=== DATA ===

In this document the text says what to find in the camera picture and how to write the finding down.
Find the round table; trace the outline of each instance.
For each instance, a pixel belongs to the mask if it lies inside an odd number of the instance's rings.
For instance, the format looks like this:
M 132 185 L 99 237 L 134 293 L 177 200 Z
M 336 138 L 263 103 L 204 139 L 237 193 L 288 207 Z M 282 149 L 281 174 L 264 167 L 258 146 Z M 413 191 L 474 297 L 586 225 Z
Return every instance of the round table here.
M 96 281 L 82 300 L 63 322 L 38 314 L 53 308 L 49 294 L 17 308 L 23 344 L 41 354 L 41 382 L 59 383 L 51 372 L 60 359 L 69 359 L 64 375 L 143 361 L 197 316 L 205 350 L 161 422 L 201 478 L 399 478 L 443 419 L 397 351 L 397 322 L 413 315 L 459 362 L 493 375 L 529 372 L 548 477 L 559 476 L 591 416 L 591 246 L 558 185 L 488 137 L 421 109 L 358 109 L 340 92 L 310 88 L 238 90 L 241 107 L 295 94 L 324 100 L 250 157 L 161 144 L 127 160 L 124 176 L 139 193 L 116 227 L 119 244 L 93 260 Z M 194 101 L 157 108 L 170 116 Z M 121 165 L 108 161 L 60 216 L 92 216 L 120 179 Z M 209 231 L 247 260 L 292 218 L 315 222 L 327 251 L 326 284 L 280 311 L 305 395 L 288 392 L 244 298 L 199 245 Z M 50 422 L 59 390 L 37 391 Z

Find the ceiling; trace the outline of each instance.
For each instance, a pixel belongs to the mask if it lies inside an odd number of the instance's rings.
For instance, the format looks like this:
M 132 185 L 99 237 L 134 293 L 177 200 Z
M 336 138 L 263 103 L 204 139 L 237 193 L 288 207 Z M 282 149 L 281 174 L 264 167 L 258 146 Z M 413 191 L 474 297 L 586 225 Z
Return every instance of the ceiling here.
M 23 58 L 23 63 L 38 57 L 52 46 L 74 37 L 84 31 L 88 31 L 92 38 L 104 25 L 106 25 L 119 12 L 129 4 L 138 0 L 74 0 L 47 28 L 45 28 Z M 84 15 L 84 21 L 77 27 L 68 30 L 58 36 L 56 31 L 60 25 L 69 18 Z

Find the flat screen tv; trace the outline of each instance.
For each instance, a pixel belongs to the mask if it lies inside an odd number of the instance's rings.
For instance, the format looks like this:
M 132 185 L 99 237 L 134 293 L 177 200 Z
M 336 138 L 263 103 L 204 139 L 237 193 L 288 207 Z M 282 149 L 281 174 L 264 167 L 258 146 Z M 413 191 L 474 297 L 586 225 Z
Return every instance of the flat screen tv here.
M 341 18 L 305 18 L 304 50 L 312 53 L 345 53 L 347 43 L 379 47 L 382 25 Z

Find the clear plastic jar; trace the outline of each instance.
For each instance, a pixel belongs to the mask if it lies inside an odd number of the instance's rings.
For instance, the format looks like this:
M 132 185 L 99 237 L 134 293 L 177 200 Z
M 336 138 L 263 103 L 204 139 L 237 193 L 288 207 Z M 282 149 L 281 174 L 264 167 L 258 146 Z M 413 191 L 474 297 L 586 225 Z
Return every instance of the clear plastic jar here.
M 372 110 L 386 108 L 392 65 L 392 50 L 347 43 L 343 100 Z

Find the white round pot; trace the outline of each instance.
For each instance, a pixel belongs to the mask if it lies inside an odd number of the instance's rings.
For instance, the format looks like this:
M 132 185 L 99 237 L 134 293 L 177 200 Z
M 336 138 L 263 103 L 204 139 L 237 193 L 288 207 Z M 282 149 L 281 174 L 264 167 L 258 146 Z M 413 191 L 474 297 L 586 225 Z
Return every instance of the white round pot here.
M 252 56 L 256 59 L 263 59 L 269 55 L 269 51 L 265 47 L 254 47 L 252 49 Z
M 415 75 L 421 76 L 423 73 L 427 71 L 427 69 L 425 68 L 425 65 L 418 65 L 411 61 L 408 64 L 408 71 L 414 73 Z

===
=== DATA ===

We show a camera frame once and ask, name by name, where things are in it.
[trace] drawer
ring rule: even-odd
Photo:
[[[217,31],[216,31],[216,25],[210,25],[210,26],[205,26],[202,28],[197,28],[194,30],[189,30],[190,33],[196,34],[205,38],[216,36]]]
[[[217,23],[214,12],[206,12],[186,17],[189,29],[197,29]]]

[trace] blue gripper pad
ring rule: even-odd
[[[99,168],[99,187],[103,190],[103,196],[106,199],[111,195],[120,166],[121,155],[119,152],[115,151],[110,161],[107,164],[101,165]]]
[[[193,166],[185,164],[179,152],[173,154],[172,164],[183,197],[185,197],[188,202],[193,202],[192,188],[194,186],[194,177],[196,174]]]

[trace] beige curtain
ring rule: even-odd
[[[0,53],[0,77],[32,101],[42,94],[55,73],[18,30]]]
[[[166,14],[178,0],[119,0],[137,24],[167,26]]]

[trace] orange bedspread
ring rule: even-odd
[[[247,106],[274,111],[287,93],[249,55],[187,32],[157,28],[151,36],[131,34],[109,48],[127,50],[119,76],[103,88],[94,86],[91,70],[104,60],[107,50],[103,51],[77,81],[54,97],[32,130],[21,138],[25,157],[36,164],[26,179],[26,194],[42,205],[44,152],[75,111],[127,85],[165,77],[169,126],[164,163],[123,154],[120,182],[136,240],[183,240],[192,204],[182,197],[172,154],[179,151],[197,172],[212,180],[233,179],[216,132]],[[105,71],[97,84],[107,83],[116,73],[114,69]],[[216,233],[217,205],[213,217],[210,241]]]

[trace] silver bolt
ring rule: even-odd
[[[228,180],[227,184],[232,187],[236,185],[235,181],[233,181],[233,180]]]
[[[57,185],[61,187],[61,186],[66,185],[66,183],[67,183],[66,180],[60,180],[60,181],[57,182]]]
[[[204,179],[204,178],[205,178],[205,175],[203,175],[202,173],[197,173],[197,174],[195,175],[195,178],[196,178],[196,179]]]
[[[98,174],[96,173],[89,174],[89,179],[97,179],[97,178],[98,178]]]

===

__ASSIGNED TASK__.
Scan the entries above for the line containing "We show a camera", and copy it and all lines after it exactly, down to and including the line containing "[trace] beige curtain".

__TASK ANSWER__.
We show a camera frame once and ask, name by name, where things are in it.
[trace] drawer
ring rule: even-odd
Photo:
[[[217,31],[216,31],[216,25],[210,25],[210,26],[205,26],[202,28],[197,28],[194,30],[189,30],[190,33],[196,34],[205,38],[216,36]]]
[[[217,23],[214,12],[206,12],[186,17],[189,29],[197,29]]]

[trace] blue gripper pad
ring rule: even-odd
[[[99,168],[99,187],[103,190],[103,196],[106,199],[111,195],[120,166],[121,155],[119,152],[115,151],[110,161],[107,164],[101,165]]]
[[[193,166],[185,164],[179,152],[173,154],[172,164],[183,197],[185,197],[188,202],[193,202],[192,188],[194,186],[194,177],[196,174]]]

[trace] beige curtain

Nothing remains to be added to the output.